WASHINGTON: Pakistan may have a “possible clandestine reactor,” that could be used for tritium production (for nuclear weapons) and it may have completed a new labs plutonium extraction plant near Rawalpindi, a special report by the Carnegie foundation’s nonproliferation expert, Leonard Spector, says.
The report says China is believed to have provided “essential weapons related nuclear aid directly to Pakistan, including the design of the nuclear device detonated in China’s fourth nuclear test and uranium enrichment know how.”
Spector tries to prove that not only Pakistan but also India, Brazil, Argentina and Iraq have depended critically on the acquisition of nuclear material from countries with more advanced nuclear programs. Spector says that there has been “widespread speculation that Pakistan might be prepared to share its knowledge of nuclear weaponry or nuclear weapons themselves with other Islamic states.

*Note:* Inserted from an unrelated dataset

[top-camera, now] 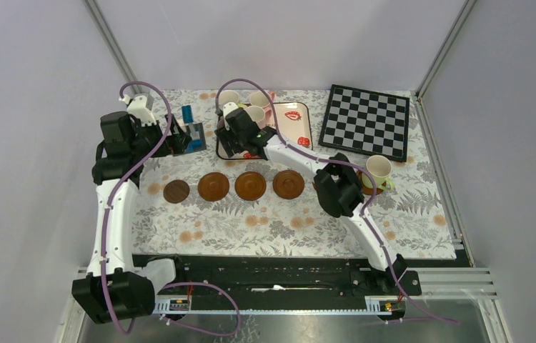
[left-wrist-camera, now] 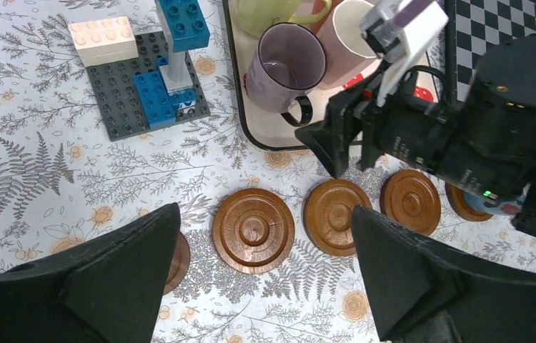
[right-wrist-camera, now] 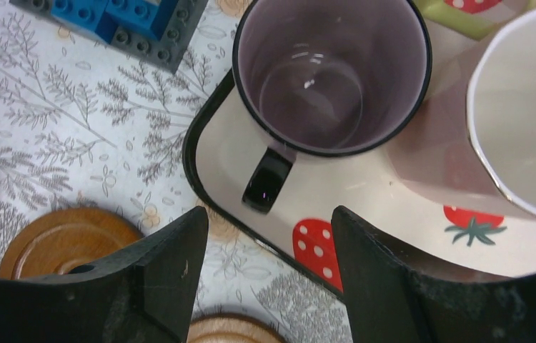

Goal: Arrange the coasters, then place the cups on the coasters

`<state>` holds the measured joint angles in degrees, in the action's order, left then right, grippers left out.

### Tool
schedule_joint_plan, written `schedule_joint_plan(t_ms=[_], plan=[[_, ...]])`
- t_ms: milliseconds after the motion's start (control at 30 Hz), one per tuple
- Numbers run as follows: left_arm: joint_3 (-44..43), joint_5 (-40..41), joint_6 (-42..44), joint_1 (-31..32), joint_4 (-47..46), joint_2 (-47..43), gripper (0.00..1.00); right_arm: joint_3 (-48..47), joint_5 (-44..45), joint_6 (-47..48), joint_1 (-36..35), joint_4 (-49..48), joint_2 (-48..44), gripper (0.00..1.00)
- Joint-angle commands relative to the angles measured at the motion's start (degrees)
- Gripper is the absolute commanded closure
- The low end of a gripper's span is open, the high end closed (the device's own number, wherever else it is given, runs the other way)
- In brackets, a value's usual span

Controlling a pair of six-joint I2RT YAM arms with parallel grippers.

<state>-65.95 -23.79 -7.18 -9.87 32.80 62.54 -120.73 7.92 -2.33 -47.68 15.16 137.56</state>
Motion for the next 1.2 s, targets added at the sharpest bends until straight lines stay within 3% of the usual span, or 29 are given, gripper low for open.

Though Pakistan is not known to have done this, it has reportedly begun training Iranian nuclear specialists and may have provided additional nuclear aid to that country.”
Since the late seventies, Pakistan has relied heavily on covertly obtained technology and equipment to build its uranium enrichment facility at Kahuta, which apparently began producing weapons grade uranium in 1986® the report says.
The assistance included design technology for the gas centrifuges that are the heart of the Kahuta plant; essential electronic components and measuring equipment, special managing steel for the construction of the centrifuges and vacuum pumps and other equipment for handling uranium hexafluoride gas within the facility, some of which hardware was specially designed to handle weapons grade material.